= Automicrite =

Limestone constituent
Automicrite is autochthonous micrite, that is, a carbonate mud precipitated in situ (no transporting) and made up of fine-grained calcite or aragonite micron-sized crystals. It precipitates on the sea floor or within the sediment as an authigenic mud thanks to physicochemical, microbial, photosynthetic and biochemical processes. It has peculiar fabrics and uniform mineralogical and chemical composition.

== Environments where automicrite is formed ==
Automicrite deposits are found in different environments, as lakes, tidal flats, or the aphotic zone of marine slopes and basins. However, the environment where automicrite is most common is in carbonate mud mounds, a type of carbonate platform. In this kind of carbonate platform, common in the geological past but nearly absent today, automicrite deposits made carbonate structures of many tens to hundreds of metres of relief called "mud mounds". Automicritic mud mounds seemed to form more easily in areas of low sedimentation rate of siliciclastic extrabasinal sediment.

Usually, the presence of mud in sedimentary rocks is an indicator of low-energy conditions in a depositional system, so in high-energy conditions it is nearly impossible to find mud. Instead, automicrite can precipitate internally in cavities and sediment pores below the sediment–water interface, also in sediments that are formed in high-energy condition. Automicrite can also crystallize in suspension within cavities and then deposit on the cavity bottom. Usually, this process forms peloids, a kind of carbonate grains make by automicrite.

== Features ==
In present carbonate platforms, automicrite is composed by aragonite needle-shaped crystals which have dimension of 1- 5 μm. Instead, in old limestones micrite is composed by μm-size calcite crystals.

== Formation ==
Knowledge of the automicrites generation processes allow to make paleo-environmental interpretations, so it can become good instrument for basin analysis. Carbonate mud or micrite may originate through several processes, including the abiotic precipitation from highly supersaturated seawater or precipitation induced by microbial activity.

=== 1. Abiotic micrites precipitation ===
There are two kinds of “inorganic” micrite:

- Internal micrite which precipitates inside cavities and inter-granular pores of sediments. It is a pore-filling micrite which has peloidal or clotted textures, and when it is found in limestones it may prove that marine lithification occurred.

- Seafloor micrite which precipitates at the sediment–water interface.

The equilibrium relationship for CO2, CaCO3
in water is:

H2O + CO2 + CaCO3 (solid) <-> Ca2+ (aq) + 2HCO3- (aq)

Through temperature increase, pressure decrease, or a decrease in pH, the loss of CO2makes the reaction shift to the left. While CaCO3should precipitate spontaneously from seawater, which is supersaturated with respect to calcium carbonate, calcite precipitation is inhibited by the presence of Mg in seawater and aragonite crystallization is inhibited by organophosphatic molecules. In modern environments, carbonate mud seems to form spontaneously in seawater in whitings.

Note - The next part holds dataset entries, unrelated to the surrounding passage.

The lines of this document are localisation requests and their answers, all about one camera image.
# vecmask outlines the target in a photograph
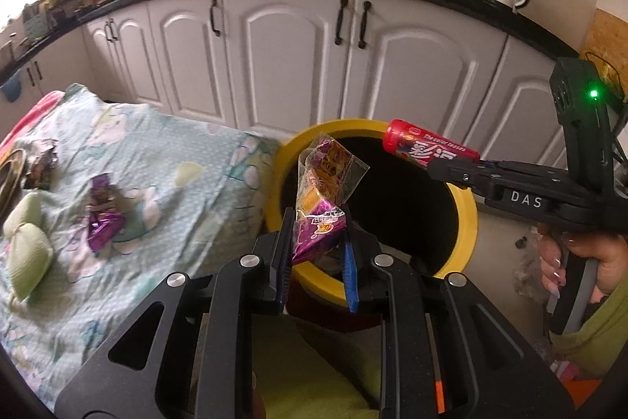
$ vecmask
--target yellow rim
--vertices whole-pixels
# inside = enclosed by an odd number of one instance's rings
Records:
[[[272,175],[271,193],[266,203],[266,225],[269,231],[281,228],[281,188],[288,171],[296,163],[299,153],[307,148],[318,134],[329,134],[338,139],[342,137],[374,137],[382,139],[388,123],[366,119],[336,120],[307,128],[283,146],[275,157]],[[448,185],[451,197],[458,212],[458,237],[451,250],[451,255],[443,267],[434,275],[445,277],[450,272],[462,272],[466,267],[477,238],[477,207],[470,190],[461,190]],[[346,307],[345,290],[342,283],[329,277],[311,262],[301,263],[293,269],[297,281],[321,298]]]

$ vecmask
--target kitchen cabinet
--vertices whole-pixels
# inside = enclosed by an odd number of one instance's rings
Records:
[[[132,98],[115,52],[109,17],[97,18],[83,26],[83,36],[92,62],[93,92],[103,100],[130,102]]]
[[[224,0],[238,128],[285,140],[338,118],[353,1]]]
[[[21,68],[18,80],[20,81],[21,93],[17,100],[9,102],[0,92],[0,143],[15,124],[20,121],[42,97],[42,92],[40,92],[35,75],[29,65],[25,65]]]
[[[148,103],[161,112],[171,113],[155,53],[147,4],[114,12],[109,17],[109,36],[117,54],[117,69],[124,77],[133,101]]]
[[[400,118],[461,142],[506,35],[418,0],[356,0],[343,118]]]
[[[65,91],[78,82],[90,90],[95,88],[92,65],[81,29],[68,32],[39,52],[28,63],[42,95],[55,90]]]
[[[550,91],[554,61],[508,37],[464,144],[483,159],[566,167],[563,129]]]
[[[172,114],[234,127],[222,0],[154,0],[148,10]]]

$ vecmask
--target cabinet handle
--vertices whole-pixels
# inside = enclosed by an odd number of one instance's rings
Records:
[[[107,38],[107,41],[109,43],[113,43],[114,41],[109,37],[109,35],[107,34],[107,28],[109,27],[109,22],[105,22],[105,38]]]
[[[28,73],[28,78],[31,81],[31,86],[35,87],[35,81],[33,80],[33,74],[31,73],[31,69],[29,67],[26,67],[26,72]]]
[[[111,37],[117,41],[117,36],[114,34],[114,19],[109,19],[109,31],[111,31]]]
[[[216,24],[214,23],[214,8],[216,6],[218,6],[218,1],[213,0],[212,5],[209,6],[209,23],[212,26],[212,31],[214,31],[214,34],[218,37],[221,37],[221,32],[216,29]]]
[[[366,23],[368,22],[368,13],[373,4],[370,1],[364,1],[364,13],[362,14],[362,22],[360,22],[360,41],[357,46],[360,49],[366,47],[366,41],[364,41],[364,34],[366,33]]]
[[[342,45],[342,38],[340,37],[340,31],[342,29],[342,17],[345,13],[345,8],[349,4],[349,0],[340,0],[340,9],[338,10],[338,18],[336,18],[336,39],[334,43],[336,45]]]
[[[33,61],[33,64],[35,65],[35,69],[37,70],[37,75],[40,76],[40,82],[43,81],[42,70],[39,69],[39,63],[37,61]]]

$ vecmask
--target snack package
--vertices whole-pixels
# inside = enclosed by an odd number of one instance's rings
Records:
[[[92,178],[92,197],[87,205],[87,212],[87,243],[92,252],[98,253],[125,224],[122,213],[115,209],[107,173]]]
[[[388,153],[426,168],[432,159],[464,157],[478,162],[480,154],[475,150],[445,139],[412,123],[392,120],[386,129],[382,145]]]
[[[299,155],[293,264],[331,250],[346,228],[338,207],[349,199],[369,166],[322,134]]]
[[[33,162],[30,172],[24,179],[24,188],[38,188],[40,190],[49,190],[52,179],[52,170],[57,166],[57,141],[48,139],[45,143],[43,152]]]

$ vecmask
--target bed
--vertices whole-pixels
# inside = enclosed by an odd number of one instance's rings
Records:
[[[9,242],[0,232],[0,343],[52,410],[81,365],[167,274],[214,273],[250,251],[278,143],[147,105],[107,104],[79,84],[11,146],[37,154],[48,138],[58,141],[58,167],[50,190],[38,193],[54,259],[34,292],[9,306]],[[102,172],[117,188],[126,225],[95,255],[86,204],[90,178]]]

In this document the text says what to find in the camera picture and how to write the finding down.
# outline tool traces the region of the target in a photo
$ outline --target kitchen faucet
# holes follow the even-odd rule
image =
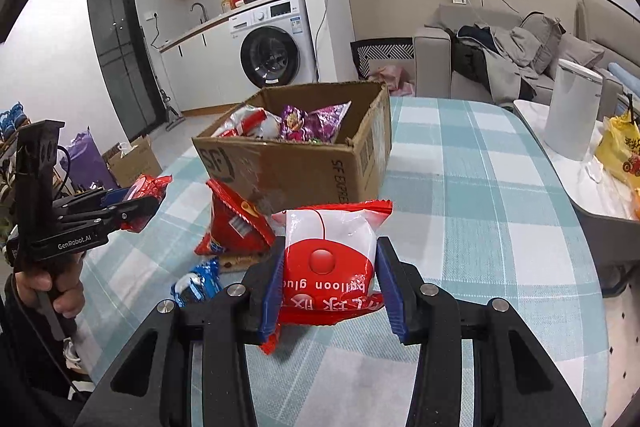
[[[202,8],[202,16],[204,17],[204,20],[200,19],[200,23],[207,22],[209,18],[207,17],[207,11],[204,9],[204,6],[202,5],[202,3],[199,3],[199,2],[193,3],[191,5],[191,11],[193,11],[193,8],[195,6],[200,6],[200,8]]]

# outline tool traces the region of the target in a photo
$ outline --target metal screw
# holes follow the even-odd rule
[[[494,299],[491,302],[491,306],[493,306],[497,312],[505,312],[509,309],[509,303],[504,299]]]
[[[430,282],[426,282],[420,286],[420,293],[422,295],[427,295],[428,297],[433,297],[438,294],[438,287]]]
[[[244,295],[244,292],[246,292],[246,288],[244,284],[240,283],[232,284],[226,289],[226,293],[231,297],[240,297]]]
[[[172,300],[165,299],[164,301],[158,302],[158,306],[156,306],[156,310],[160,313],[169,313],[174,311],[175,303]]]

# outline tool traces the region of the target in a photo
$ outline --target washing machine control panel
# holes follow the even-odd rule
[[[232,34],[247,31],[276,20],[300,15],[300,0],[282,0],[248,10],[229,19]]]

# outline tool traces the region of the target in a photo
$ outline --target cabinet
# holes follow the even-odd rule
[[[238,103],[258,91],[242,70],[228,28],[228,22],[219,24],[162,53],[180,110]]]

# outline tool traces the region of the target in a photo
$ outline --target purple candy wrapper
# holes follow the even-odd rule
[[[282,112],[280,137],[300,142],[334,143],[351,102],[330,105],[309,113],[286,105]]]

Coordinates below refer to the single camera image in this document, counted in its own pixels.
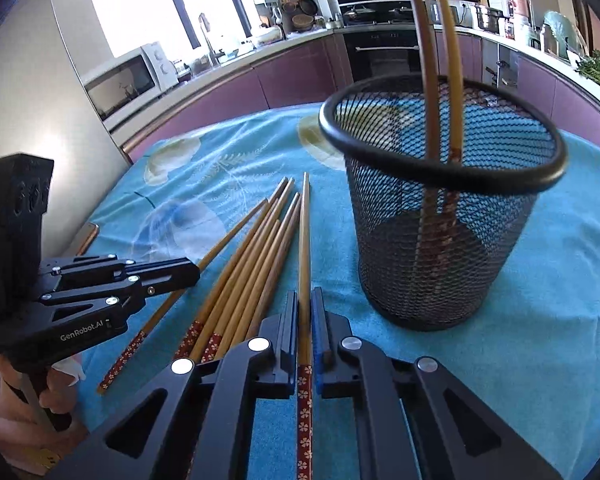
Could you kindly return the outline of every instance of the black mesh pencil cup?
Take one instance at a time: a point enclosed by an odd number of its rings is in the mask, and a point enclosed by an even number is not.
[[[440,159],[426,158],[420,74],[349,86],[320,110],[345,157],[371,305],[415,330],[473,314],[515,245],[539,192],[564,174],[564,141],[513,95],[464,82],[462,164],[447,163],[449,102],[440,76]]]

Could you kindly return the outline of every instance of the black rim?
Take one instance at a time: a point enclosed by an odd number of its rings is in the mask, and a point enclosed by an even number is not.
[[[353,83],[329,97],[320,108],[320,128],[327,140],[345,156],[354,158],[376,170],[403,180],[420,182],[427,187],[491,195],[533,194],[553,186],[563,176],[567,165],[567,149],[554,124],[533,105],[508,92],[480,82],[465,80],[466,88],[483,90],[509,100],[539,121],[555,143],[555,153],[548,163],[524,170],[486,170],[473,166],[445,164],[401,153],[393,153],[355,139],[341,129],[335,119],[340,102],[348,95],[364,90],[369,84],[406,77],[420,78],[420,74],[378,76]],[[439,76],[446,83],[446,76]]]

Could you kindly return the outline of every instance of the chopstick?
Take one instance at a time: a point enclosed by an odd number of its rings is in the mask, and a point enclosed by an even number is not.
[[[245,239],[240,244],[240,247],[238,247],[236,253],[222,270],[222,274],[218,278],[214,288],[205,298],[205,302],[200,308],[200,314],[196,316],[194,322],[187,329],[187,333],[182,339],[180,346],[174,355],[174,359],[183,357],[194,358],[194,356],[196,356],[195,361],[198,362],[202,357],[202,354],[205,351],[206,341],[208,341],[209,337],[212,335],[213,328],[218,322],[220,313],[222,312],[221,306],[226,302],[228,293],[231,291],[235,280],[240,275],[242,266],[244,266],[245,260],[242,260],[243,255],[248,254],[250,247],[253,247],[252,240],[254,237],[257,237],[261,226],[266,221],[271,208],[283,192],[287,183],[287,177],[284,177],[280,181],[271,197],[269,197],[269,203],[267,203],[255,224],[245,236]]]
[[[255,289],[256,282],[258,277],[260,276],[260,272],[262,271],[265,261],[269,256],[269,253],[272,251],[273,244],[278,236],[278,232],[280,230],[280,220],[276,218],[276,221],[273,224],[273,228],[267,237],[267,241],[262,248],[262,252],[258,255],[258,259],[253,266],[251,271],[251,275],[247,283],[244,285],[244,289],[240,295],[240,299],[235,306],[234,312],[231,315],[231,319],[224,329],[224,333],[222,334],[222,340],[218,344],[218,350],[216,350],[213,359],[221,359],[227,353],[228,349],[231,347],[231,341],[234,340],[235,331],[238,328],[240,320],[245,315],[247,308],[250,303],[251,295]]]
[[[191,358],[195,359],[199,358],[200,362],[205,363],[209,361],[213,361],[216,357],[216,352],[220,344],[222,343],[222,337],[224,336],[224,332],[229,327],[230,321],[234,316],[234,312],[236,309],[243,308],[244,302],[246,301],[246,297],[243,298],[245,294],[245,287],[250,282],[250,286],[253,286],[253,282],[250,281],[250,276],[257,272],[258,267],[256,265],[261,265],[260,255],[262,253],[263,247],[267,243],[270,232],[274,228],[275,222],[280,216],[280,211],[285,205],[286,200],[288,199],[289,194],[294,186],[294,180],[290,179],[285,186],[285,190],[282,192],[282,196],[276,203],[274,207],[272,207],[272,213],[267,218],[265,224],[263,225],[262,232],[258,234],[258,239],[256,240],[253,250],[250,251],[250,255],[248,259],[244,263],[244,267],[240,271],[240,275],[235,281],[235,285],[233,286],[228,299],[225,304],[221,303],[222,298],[218,299],[218,303],[216,304],[216,308],[221,310],[219,315],[218,322],[215,327],[213,327],[213,332],[206,342],[206,346],[204,348],[203,355],[200,355],[200,343],[204,342],[204,338],[201,337],[198,339],[196,346],[194,347],[194,351],[190,355]],[[231,342],[233,334],[229,335],[229,343]]]
[[[438,0],[442,17],[442,31],[445,38],[448,58],[449,84],[449,151],[448,164],[462,164],[462,142],[464,137],[464,86],[462,84],[462,60],[456,24],[451,14],[448,0]],[[448,267],[448,251],[452,243],[456,227],[456,211],[460,193],[447,191],[442,206],[442,223],[440,225],[440,247],[436,251],[436,264],[432,272],[435,280],[439,279]]]
[[[213,310],[213,307],[216,304],[216,300],[222,293],[222,290],[224,289],[224,286],[229,280],[231,273],[235,269],[235,266],[238,264],[238,261],[240,260],[242,255],[244,254],[244,251],[247,250],[249,243],[256,235],[259,227],[262,225],[262,222],[267,217],[267,214],[269,213],[270,209],[271,202],[267,201],[264,208],[260,212],[260,215],[256,219],[255,223],[253,224],[249,232],[247,232],[247,235],[244,237],[244,240],[242,240],[242,243],[240,244],[238,249],[235,251],[234,254],[232,254],[231,258],[224,266],[224,269],[218,277],[218,280],[216,281],[215,285],[213,286],[211,291],[206,295],[205,301],[200,307],[198,313],[196,314],[193,323],[191,323],[191,325],[189,325],[189,328],[187,328],[187,332],[184,335],[180,346],[178,346],[178,350],[173,356],[174,359],[189,357],[189,354],[191,353],[194,345],[196,344],[196,341],[198,341],[198,337],[202,332],[206,320],[209,318],[209,315],[211,314],[211,311]]]
[[[416,22],[418,45],[420,46],[420,65],[422,66],[422,86],[425,98],[426,114],[426,148],[425,158],[440,160],[440,96],[438,92],[438,69],[433,32],[429,25],[429,15],[422,0],[411,0],[413,15]],[[438,190],[426,187],[422,195],[420,208],[420,228],[416,244],[415,267],[418,268],[426,260],[427,243],[431,240],[431,232],[435,226],[436,210],[438,208]]]
[[[263,200],[256,207],[251,209],[251,211],[249,211],[247,215],[234,226],[233,229],[231,229],[216,245],[212,247],[212,249],[200,260],[200,264],[198,265],[200,271],[206,269],[208,264],[211,263],[211,261],[216,256],[218,256],[220,251],[222,251],[222,249],[226,247],[226,245],[229,243],[229,241],[232,240],[232,238],[234,238],[238,231],[240,231],[240,229],[244,227],[244,225],[251,219],[251,217],[253,217],[253,215],[255,215],[258,212],[258,210],[266,203],[267,201]],[[118,376],[120,370],[122,370],[126,362],[131,358],[133,354],[136,353],[136,350],[138,350],[138,347],[142,344],[142,341],[145,340],[145,338],[151,333],[151,330],[153,330],[156,327],[156,325],[158,325],[160,320],[165,316],[169,309],[174,305],[174,303],[176,303],[176,301],[180,299],[180,297],[183,294],[184,289],[176,290],[170,295],[168,295],[167,299],[164,300],[164,303],[161,304],[161,306],[158,307],[158,309],[153,313],[153,315],[149,318],[149,321],[147,321],[144,324],[144,326],[140,329],[140,331],[134,336],[134,338],[126,346],[120,357],[116,359],[109,371],[106,373],[105,377],[103,378],[102,382],[100,382],[97,388],[97,392],[99,394],[103,394],[111,386],[111,384]]]
[[[220,300],[216,303],[216,308],[218,308],[221,313],[218,322],[214,327],[212,327],[213,332],[206,342],[204,355],[200,358],[201,363],[213,361],[216,356],[216,351],[218,350],[218,346],[222,341],[224,330],[229,325],[231,316],[233,315],[234,310],[238,306],[240,298],[242,297],[244,287],[247,284],[251,273],[253,272],[253,267],[256,265],[258,258],[260,257],[260,253],[262,252],[264,245],[267,243],[269,235],[276,224],[277,218],[274,213],[275,209],[272,208],[269,213],[269,217],[266,219],[261,231],[258,233],[258,238],[254,241],[254,245],[250,249],[248,256],[246,256],[243,260],[244,263],[240,269],[240,274],[235,280],[234,286],[230,289],[228,299],[224,304],[222,304]]]
[[[291,223],[287,226],[284,238],[276,253],[276,259],[273,261],[272,269],[267,276],[267,281],[264,284],[264,289],[260,296],[260,300],[258,301],[258,305],[256,306],[256,310],[253,313],[253,319],[251,319],[251,323],[246,333],[245,340],[251,339],[252,337],[256,337],[258,335],[258,331],[260,330],[260,323],[264,318],[264,314],[269,307],[271,300],[273,299],[273,294],[276,291],[276,285],[278,284],[278,278],[280,277],[280,272],[282,272],[282,268],[285,264],[286,255],[289,251],[289,247],[291,247],[291,241],[293,239],[294,233],[296,232],[296,228],[298,227],[298,221],[300,219],[300,202],[296,203],[296,207],[293,212],[293,218],[291,219]]]
[[[260,267],[260,271],[253,285],[253,288],[250,290],[249,298],[247,300],[246,306],[244,307],[244,311],[242,313],[242,316],[240,317],[240,321],[236,329],[234,330],[234,336],[228,345],[229,348],[233,348],[237,344],[240,344],[244,341],[244,338],[247,334],[247,330],[255,316],[256,308],[260,304],[260,299],[264,291],[264,286],[268,282],[269,275],[273,271],[272,266],[274,260],[280,252],[282,242],[285,240],[285,237],[287,237],[286,234],[289,231],[289,227],[293,221],[294,216],[296,216],[295,211],[298,209],[299,200],[300,194],[296,193],[293,200],[291,201],[291,204],[289,205],[289,208],[286,210],[285,217],[282,221],[282,224],[280,225],[280,228],[278,229],[275,240],[273,240],[273,244],[269,249],[269,253],[267,253],[267,257],[264,260],[262,266]],[[225,334],[222,341],[224,342],[226,339],[227,338]],[[218,353],[216,354],[216,358],[221,358],[223,355],[224,353],[222,353],[221,348],[219,348]]]
[[[298,269],[298,447],[296,477],[313,476],[313,387],[311,349],[311,259],[309,237],[309,174],[302,179],[300,206],[300,248]]]
[[[245,264],[250,259],[251,253],[253,253],[253,249],[254,249],[255,245],[257,244],[258,240],[262,236],[262,232],[263,232],[267,222],[269,222],[270,217],[273,215],[273,211],[275,209],[274,206],[276,205],[276,203],[277,203],[277,200],[275,200],[271,204],[271,208],[267,212],[267,215],[265,216],[264,220],[262,221],[262,224],[258,228],[255,236],[250,241],[249,245],[247,246],[246,251],[244,251],[244,253],[240,257],[237,265],[235,266],[235,269],[232,270],[231,275],[230,275],[229,279],[227,280],[227,282],[225,283],[224,288],[222,289],[222,292],[220,293],[220,296],[218,296],[218,299],[216,300],[216,302],[213,306],[213,309],[212,309],[211,313],[209,314],[208,319],[206,320],[205,325],[203,326],[202,330],[200,331],[198,340],[193,345],[191,352],[189,352],[189,359],[192,359],[194,362],[197,362],[197,363],[200,362],[200,359],[202,358],[202,355],[205,352],[206,344],[209,342],[209,339],[213,335],[214,328],[216,327],[216,325],[218,324],[218,320],[222,316],[222,311],[224,309],[224,306],[225,306],[227,300],[229,299],[229,296],[231,295],[232,291],[234,290],[234,288],[236,286],[236,282],[237,282],[238,278],[240,277]]]

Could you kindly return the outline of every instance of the oven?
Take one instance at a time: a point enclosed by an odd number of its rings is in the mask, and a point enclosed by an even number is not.
[[[344,41],[353,81],[379,75],[420,72],[420,53],[415,30],[346,30]]]

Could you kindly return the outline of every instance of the window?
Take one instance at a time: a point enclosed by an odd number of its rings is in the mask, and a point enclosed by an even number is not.
[[[171,60],[189,62],[202,56],[207,50],[198,22],[202,12],[210,23],[208,36],[216,50],[245,40],[260,21],[253,0],[182,2],[184,7],[180,0],[93,0],[93,6],[116,57],[153,41],[160,41]]]

Whitings are clouds of suspended carbonate crystals (aragonite and Mg-calcite) that make the sea white. This phenomenon is common in tropically environments such as the Great Bahama Bank. Some attribute the formation of whitings to resuspension of carbonate sediment from sea bottom by waves.

=== 2. Precipitation induced by microbial activity ===
Precipitation of carbonate mud from seawater may be triggered by biological activity as photosynthesis. In fact, the metabolism of some organisms remove dissolved CO_{2} from seawater and thus promotes the precipitation of carbonate. In present sedimentary environments, the production of carbonate mud by cyanobacteria is known to occur in peritidal environments (Bahamas, Florida Bay, Persian Gulf) and in highly saline lakes (Coorong, Australia; Lake Tanganyika, eastern Africa). In this process is relevant the rule of filamentous cyanobacteria, in fact the calcite crystals formed within the organic filaments of cyanobacteria are retained after the death of the organism and consequently end up in the formation of layered carbonate mud rocks, the stromatolites. Micritic rocks of the geological past, e.g., the stromatolites of the Late Triassic Hauptdolomit of the Alps, may have had a similar origin. In many Jurassic micritic and peloidal limestones, remains of benthic coccoid cyanobacterial mats have been found.

Also bacterial sulfate reduction may promote carbonate mud precipitation from seawater. Bacterial sulfate reduction may be represented by the simplified reaction:

2CH + SO_{4}^{2−} → HCO_{3}^{−} + HS^{−} + H_{2}O

This process has the potential to promote precipitation by producing hydrogen carbonate ions, which are one of the reactants in the precipitation of carbonate from seawater.